Она с надеждой посмотрела на меня. Одной фразой мне удалось пробудить в ней жажду жизни.
— Может быть, он изменит свое решение. Может быть, тебе удастся уговорить его разрешить мне уехать немедленно.
— Может быть. Но не следует обольщаться. Малькольм никогда ни перед чем не останавливался.
— Но он ведь прислушивается к тебе.
— Да, только тогда, когда ему это выгодно. Только тогда, когда он сам этого захочет и почувствует, что это согласуется с его намерениями.

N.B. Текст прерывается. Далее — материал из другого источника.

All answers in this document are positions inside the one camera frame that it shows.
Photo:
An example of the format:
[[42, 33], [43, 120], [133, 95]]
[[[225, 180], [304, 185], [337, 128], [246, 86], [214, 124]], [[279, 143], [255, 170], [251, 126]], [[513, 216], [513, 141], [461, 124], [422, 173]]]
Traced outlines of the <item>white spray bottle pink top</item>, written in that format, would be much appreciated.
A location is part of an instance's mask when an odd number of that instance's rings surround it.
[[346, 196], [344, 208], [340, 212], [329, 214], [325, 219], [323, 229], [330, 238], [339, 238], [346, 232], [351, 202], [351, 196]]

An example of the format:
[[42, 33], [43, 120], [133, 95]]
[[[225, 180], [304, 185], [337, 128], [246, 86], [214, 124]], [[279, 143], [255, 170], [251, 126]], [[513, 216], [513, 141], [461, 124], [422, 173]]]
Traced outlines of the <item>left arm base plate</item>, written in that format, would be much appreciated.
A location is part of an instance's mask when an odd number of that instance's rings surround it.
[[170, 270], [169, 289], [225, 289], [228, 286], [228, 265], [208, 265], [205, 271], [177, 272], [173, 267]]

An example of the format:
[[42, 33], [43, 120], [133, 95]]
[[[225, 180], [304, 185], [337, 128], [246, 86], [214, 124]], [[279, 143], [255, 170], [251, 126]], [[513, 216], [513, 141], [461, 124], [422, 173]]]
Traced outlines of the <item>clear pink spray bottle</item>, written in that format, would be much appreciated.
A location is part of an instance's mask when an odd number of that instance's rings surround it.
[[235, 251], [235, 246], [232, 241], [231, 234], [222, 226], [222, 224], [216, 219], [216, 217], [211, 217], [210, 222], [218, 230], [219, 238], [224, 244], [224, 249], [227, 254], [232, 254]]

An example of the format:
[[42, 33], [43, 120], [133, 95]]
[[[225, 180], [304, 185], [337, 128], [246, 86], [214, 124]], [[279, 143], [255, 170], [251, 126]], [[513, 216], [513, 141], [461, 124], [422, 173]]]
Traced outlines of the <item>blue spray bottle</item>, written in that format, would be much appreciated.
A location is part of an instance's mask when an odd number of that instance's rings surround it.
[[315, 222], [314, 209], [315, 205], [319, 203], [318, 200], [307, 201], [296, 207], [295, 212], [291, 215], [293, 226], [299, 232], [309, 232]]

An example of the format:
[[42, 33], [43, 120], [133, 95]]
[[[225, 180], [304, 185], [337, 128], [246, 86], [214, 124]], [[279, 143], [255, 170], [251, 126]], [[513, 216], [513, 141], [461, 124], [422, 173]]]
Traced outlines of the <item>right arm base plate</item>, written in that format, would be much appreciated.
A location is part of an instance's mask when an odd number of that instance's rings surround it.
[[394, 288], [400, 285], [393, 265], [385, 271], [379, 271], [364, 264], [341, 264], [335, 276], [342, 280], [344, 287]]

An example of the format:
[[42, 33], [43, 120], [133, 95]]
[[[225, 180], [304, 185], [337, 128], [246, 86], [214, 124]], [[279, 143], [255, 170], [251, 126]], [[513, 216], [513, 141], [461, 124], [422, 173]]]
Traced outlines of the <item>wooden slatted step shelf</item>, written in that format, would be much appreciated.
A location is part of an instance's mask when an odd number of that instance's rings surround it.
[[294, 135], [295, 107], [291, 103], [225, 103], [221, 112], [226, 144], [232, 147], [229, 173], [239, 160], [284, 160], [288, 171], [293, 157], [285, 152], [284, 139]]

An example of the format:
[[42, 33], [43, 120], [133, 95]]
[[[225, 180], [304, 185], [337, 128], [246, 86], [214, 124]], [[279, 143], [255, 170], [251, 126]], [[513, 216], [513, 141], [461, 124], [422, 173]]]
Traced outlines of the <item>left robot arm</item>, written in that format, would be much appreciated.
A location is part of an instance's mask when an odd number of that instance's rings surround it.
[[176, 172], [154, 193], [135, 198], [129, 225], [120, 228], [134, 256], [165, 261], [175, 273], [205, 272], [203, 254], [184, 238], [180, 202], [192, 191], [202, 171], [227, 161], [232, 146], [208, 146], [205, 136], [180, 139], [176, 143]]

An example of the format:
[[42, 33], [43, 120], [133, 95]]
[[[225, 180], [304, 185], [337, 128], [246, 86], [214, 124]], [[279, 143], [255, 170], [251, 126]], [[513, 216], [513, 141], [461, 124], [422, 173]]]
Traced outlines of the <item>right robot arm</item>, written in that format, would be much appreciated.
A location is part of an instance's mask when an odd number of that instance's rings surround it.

— Без твоего участия эти планы неосуществимы. Но ты ведь можешь отказаться и не пойти на это.
— Я могла бы отказаться, но это ведь было бы не в твоих интересах, дорогая? — спросила я.
Единственное, чего я не стала бы допускать в эту минуту, так это ее советов.
— Он просто осуществит свои угрозы. Тебе придется отказаться от своих иллюзий. Если я не помогу тебе, ты останешься без гроша на улице.
Последняя улыбка надежды исчезла с ее лица. Я чувствовала себя кукловодом. Я потянула за ниточку и повергла ее в уныние. Отныне она не станет петь и порхать по дому, если я этого не захочу. Она не будет столь веселой и болтливой, если я стану возражать.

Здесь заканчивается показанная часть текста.